“搞得我现在都有点想家了。”金采源抱著靠垫,“不是想爸妈,是想我家那家烤肉店。”
权恩妃被逗笑,正要接话,余光瞥到茶几一角——那里放著一只挺显眼的手机,是金珉周的手机。屏幕亮了一下,又灭掉。
刚刚弹出来的是一条kakao通知:
【金珉周经纪人】:
[未来行程]记得提前和我说结束时间,我来接你。
“哦?”权恩妃眼睛微微一亮,“珉周啊,你经纪人今天好像很忙啊?”
“欸?”金珉周条件反射地去拿手机,“他就……有点爱碎碎念而已。”
“是那个上次在音乐中心后台见到的那个吗?”权恩妃状似隨口,语气却很自然地顺著聊下去,“戴眼镜、笑起来有点靦腆的那个?”
“嗯。”金珉周点点头,“就是他。”
“啊——我知道了。”崔叡娜立刻接上,“那个弟弟啊,挺可爱的。”
崔叡娜忽地一转头,看向权恩妃:“不过刚刚说这句话的时候,你眼神不太对哦?”
“什么眼神不太对。”权恩妃不紧不慢地喝了口可乐,语气轻鬆得像在聊天气,“就……上次见面的时候觉得人挺好的啊。”
她慢吞吞补了一句,像是不经意的评价:
“有礼貌,说话也小心翼翼的,感觉蛮有魅力的。”
“哦——”金采源立刻发出一个意味深长的长音,“队长终於开始欣赏弟弟line了吗?”
“哎呀,你们现在听我隨口一句,『弟弟line就开始了?”权恩妃笑著摇头,手指在易拉罐上不紧不慢地转圈,“我只是说他人不错。上次节目结束,他不是还给大家买咖啡嘛?”

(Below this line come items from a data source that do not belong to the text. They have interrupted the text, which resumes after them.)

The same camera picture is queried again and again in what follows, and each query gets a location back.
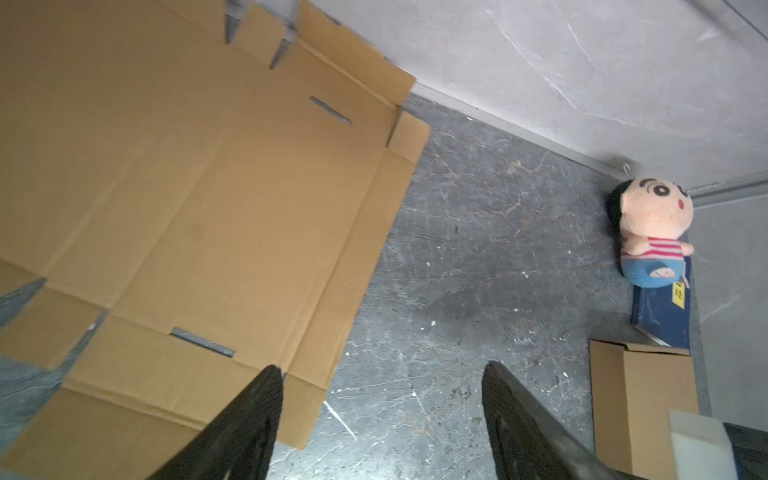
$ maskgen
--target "doll face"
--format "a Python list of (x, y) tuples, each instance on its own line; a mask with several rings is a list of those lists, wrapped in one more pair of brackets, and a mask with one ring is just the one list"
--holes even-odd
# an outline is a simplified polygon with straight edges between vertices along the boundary
[(642, 237), (677, 239), (694, 220), (688, 192), (668, 180), (635, 179), (621, 195), (621, 230)]

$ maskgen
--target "cardboard slot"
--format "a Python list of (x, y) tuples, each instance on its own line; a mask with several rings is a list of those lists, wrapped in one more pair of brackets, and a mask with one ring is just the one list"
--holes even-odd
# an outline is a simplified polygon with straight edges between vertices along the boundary
[(415, 78), (389, 63), (362, 38), (305, 1), (299, 6), (298, 24), (302, 43), (380, 101), (397, 106), (406, 100)]
[(325, 13), (325, 12), (323, 12), (323, 15), (325, 15), (325, 16), (326, 16), (326, 18), (328, 18), (328, 19), (329, 19), (331, 22), (333, 22), (333, 24), (334, 24), (335, 26), (337, 26), (337, 27), (340, 27), (340, 26), (341, 26), (341, 22), (340, 22), (339, 20), (336, 20), (334, 17), (332, 17), (332, 16), (328, 15), (328, 14), (327, 14), (327, 13)]
[(275, 58), (273, 58), (270, 62), (270, 70), (274, 70), (277, 64), (280, 63), (280, 59), (283, 58), (283, 55), (286, 54), (292, 42), (293, 41), (289, 40), (288, 38), (284, 38), (283, 41), (280, 42), (280, 47), (278, 47), (277, 51), (275, 52)]
[[(381, 148), (397, 122), (398, 110), (383, 104), (370, 91), (349, 79), (338, 69), (318, 58), (297, 38), (273, 70), (284, 75), (289, 81), (305, 92), (302, 102), (316, 112), (318, 117), (333, 123), (346, 133), (354, 130), (356, 139), (371, 142)], [(318, 108), (309, 100), (310, 96), (322, 99), (337, 111), (353, 119), (354, 125), (346, 125)]]
[(65, 377), (64, 388), (202, 429), (259, 371), (110, 315)]
[(220, 353), (221, 355), (228, 356), (230, 358), (235, 356), (235, 351), (229, 348), (228, 346), (220, 345), (214, 342), (209, 342), (208, 340), (205, 340), (202, 336), (197, 336), (194, 333), (188, 332), (185, 329), (180, 329), (177, 326), (175, 326), (174, 329), (171, 330), (170, 334), (186, 342), (193, 343), (194, 345), (201, 346), (205, 349), (213, 350), (214, 352)]
[(249, 54), (266, 67), (273, 68), (288, 35), (288, 28), (263, 8), (253, 6), (230, 40), (232, 46)]
[(231, 44), (232, 40), (234, 40), (235, 35), (237, 34), (237, 29), (240, 27), (241, 22), (242, 21), (240, 19), (231, 17), (229, 15), (224, 18), (224, 42), (227, 45)]
[(328, 105), (326, 102), (320, 100), (318, 97), (310, 97), (310, 100), (317, 105), (318, 107), (322, 108), (323, 110), (327, 111), (334, 117), (338, 118), (342, 122), (344, 122), (347, 125), (351, 125), (352, 121), (339, 113), (337, 110), (334, 110), (330, 105)]

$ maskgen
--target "doll arm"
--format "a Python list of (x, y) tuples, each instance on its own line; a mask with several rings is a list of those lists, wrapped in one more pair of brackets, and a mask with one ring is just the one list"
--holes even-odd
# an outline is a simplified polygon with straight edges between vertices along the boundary
[(680, 247), (683, 249), (683, 255), (690, 257), (694, 254), (694, 246), (690, 243), (680, 242)]
[(650, 242), (647, 237), (629, 235), (624, 239), (624, 251), (630, 255), (642, 255), (650, 250)]

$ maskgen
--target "doll head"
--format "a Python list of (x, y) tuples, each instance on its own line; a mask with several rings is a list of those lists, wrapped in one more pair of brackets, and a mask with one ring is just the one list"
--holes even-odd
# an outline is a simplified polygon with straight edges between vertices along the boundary
[(635, 178), (611, 193), (608, 213), (625, 237), (633, 233), (677, 239), (694, 220), (694, 202), (688, 192), (673, 182)]

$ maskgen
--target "book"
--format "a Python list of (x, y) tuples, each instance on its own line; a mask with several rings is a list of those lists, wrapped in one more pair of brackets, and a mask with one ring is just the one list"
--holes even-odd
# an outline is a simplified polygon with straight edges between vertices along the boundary
[[(685, 277), (690, 285), (690, 257)], [(630, 324), (663, 346), (690, 348), (690, 289), (678, 281), (661, 288), (634, 288)]]

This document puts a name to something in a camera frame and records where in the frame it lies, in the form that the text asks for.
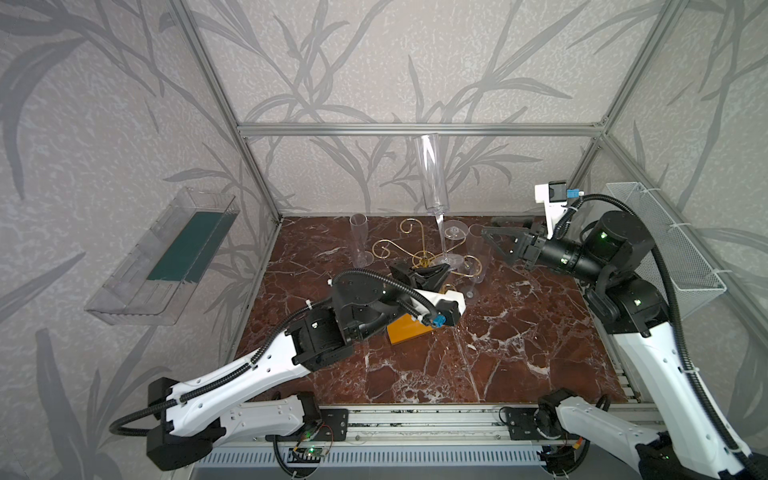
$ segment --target perforated metal strip
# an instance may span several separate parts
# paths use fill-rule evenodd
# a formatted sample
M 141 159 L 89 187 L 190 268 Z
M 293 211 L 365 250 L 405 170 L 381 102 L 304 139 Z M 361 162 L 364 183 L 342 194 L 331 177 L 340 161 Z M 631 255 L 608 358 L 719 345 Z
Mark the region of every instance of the perforated metal strip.
M 288 448 L 281 449 L 290 463 Z M 332 467 L 414 467 L 420 465 L 543 465 L 536 445 L 334 446 L 322 465 Z M 271 447 L 219 447 L 200 460 L 198 468 L 274 467 Z

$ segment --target leaf pattern wallpaper
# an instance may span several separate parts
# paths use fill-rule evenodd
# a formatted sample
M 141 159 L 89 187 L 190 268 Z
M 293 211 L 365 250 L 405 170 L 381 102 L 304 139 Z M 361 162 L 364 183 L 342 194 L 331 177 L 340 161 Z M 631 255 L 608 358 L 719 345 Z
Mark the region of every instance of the leaf pattern wallpaper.
M 766 31 L 765 0 L 689 2 L 611 134 L 768 311 Z M 684 325 L 732 425 L 765 452 L 766 347 L 722 299 Z
M 240 122 L 344 123 L 599 121 L 662 4 L 189 2 Z M 535 208 L 531 185 L 568 177 L 588 142 L 444 137 L 452 210 Z M 410 138 L 250 145 L 286 213 L 422 208 Z
M 109 423 L 224 362 L 275 231 L 163 2 L 0 2 L 0 478 L 156 478 Z M 241 212 L 178 323 L 83 309 L 176 192 Z

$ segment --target marble surface
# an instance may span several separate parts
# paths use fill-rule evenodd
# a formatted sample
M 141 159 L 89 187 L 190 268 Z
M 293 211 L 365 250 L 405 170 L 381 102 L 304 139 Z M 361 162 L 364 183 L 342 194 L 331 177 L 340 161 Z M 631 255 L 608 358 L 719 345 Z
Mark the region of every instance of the marble surface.
M 467 225 L 491 220 L 452 218 Z M 428 249 L 438 251 L 433 219 L 421 219 Z M 401 220 L 369 218 L 369 248 L 373 241 L 389 238 L 407 250 L 419 250 L 418 231 L 399 232 Z M 285 219 L 238 356 L 255 350 L 271 327 L 304 306 L 305 299 L 329 294 L 327 280 L 351 267 L 348 232 L 347 217 Z M 389 272 L 384 260 L 369 268 Z M 348 359 L 258 399 L 311 390 L 321 404 L 536 402 L 566 387 L 592 402 L 602 393 L 626 400 L 573 279 L 498 259 L 488 268 L 477 285 L 478 302 L 468 306 L 457 327 L 394 346 L 386 334 L 375 336 L 358 344 Z M 453 275 L 450 281 L 458 288 L 466 282 Z

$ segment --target blue connector
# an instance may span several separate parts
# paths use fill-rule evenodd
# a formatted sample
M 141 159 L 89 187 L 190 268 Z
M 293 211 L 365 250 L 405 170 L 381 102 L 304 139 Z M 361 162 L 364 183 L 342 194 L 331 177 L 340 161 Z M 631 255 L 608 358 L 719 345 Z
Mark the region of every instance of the blue connector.
M 435 325 L 435 328 L 440 328 L 441 326 L 445 325 L 445 315 L 437 315 L 435 319 L 432 321 L 432 324 Z

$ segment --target white wire mesh basket
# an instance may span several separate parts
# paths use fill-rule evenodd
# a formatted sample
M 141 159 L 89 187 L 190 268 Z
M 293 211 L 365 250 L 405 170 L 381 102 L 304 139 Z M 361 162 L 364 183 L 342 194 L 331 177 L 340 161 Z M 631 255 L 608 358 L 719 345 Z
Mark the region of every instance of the white wire mesh basket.
M 680 316 L 684 318 L 690 315 L 726 291 L 725 283 L 716 270 L 691 243 L 681 230 L 680 224 L 675 223 L 643 184 L 638 182 L 605 184 L 603 194 L 617 198 L 628 205 L 653 235 L 672 276 Z M 616 207 L 605 202 L 589 203 L 597 205 L 590 211 L 587 222 L 597 220 L 609 210 L 617 210 Z M 661 275 L 650 253 L 635 271 L 640 277 L 654 284 L 664 298 L 667 298 Z

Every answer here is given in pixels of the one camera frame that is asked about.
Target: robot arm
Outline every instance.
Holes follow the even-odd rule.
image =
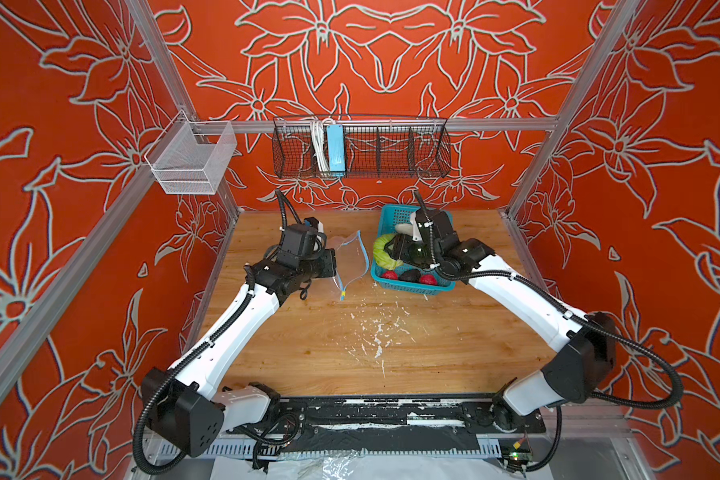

“你不是还问人家『新年打算去哪儿玩吗?”崔叡娜毫不留情地补刀,“我当时在旁边看著呢。”
“那叫礼貌性关心。”权恩妃一本正经,“大家都做艺人这么久了,新年行程都写在公司安排表里,我关心一下基层劳动人民,有哪里不对?”
金珉周被“基层劳动人民”这四个字逗笑:“他听到会哭的。”
“不过——”金采源歪著头,一脸“好奇宝宝”的表情,“欧尼你冒著被dispatch抓的风险,关心一个弟弟的新年安排,怎么听都不像只是礼貌。”
“你们这些人啊。”权恩妃嘆气,“就不能让我做个好人吗?”
嘴上这么说,她还是坦坦荡荡地加了一句,语调轻轻上扬:
“不过……他確实挺可爱的,这点我承认。”
这句“挺可爱”,落得很轻,却像往静水里丟了一块小石头。
“哎哟——”崔叡娜立刻捂著胸口,“心动宣言出现了。”
“没有,没有。”权恩妃一秒否认,“我是那种会因为別人可爱就立刻心动的人吗?”
她顺手把靠垫往怀里一抱,嘴角却怎么都压不住笑:“顶多就是……好感度加个一两分的程度。”
“那也够了。”金采源毫不客气,“我们成员之间,平均好感度也就八九十分,你这是直接给他升级成『准友好国家。”
“而且他比你小。”崔叡娜补刀,“这很可疑。”
“对啊。”金珉周也加入,“经纪人说他是97年的吧?你不是之前说你绝对不看96年以后的吗?”
被三人围攻,权恩妃反而笑得更开心,把靠垫往上一顶,像举著个盾牌:“呀呀呀,你们够了阿,我只是夸一句,你们就开始开会了?”
她眨了眨眼,语气刻意装得很轻鬆:
“再说了,我不喜欢弟弟。真的。我是那种——”
她顿了一下,故意压低声音:“——三十五岁前不会谈恋爱的人。”
“呀——”崔叡娜夸张地捂住耳朵,“莫呀,那句台词阿光听了都会嚇一跳啊。”
“那是他的名言把。”金采源也笑出来,“你这是盗用阿。盗用!”
“引用,引用。”权恩妃认真纠正,“我现在正式宣布,三十五岁之前,我会专心当队长的,不谈恋爱。”
话说得云淡风轻,落进自己心里,却有一点只有她才听得见的小小心虚。
——她想起warmingparty那天,阳台上的那一幕。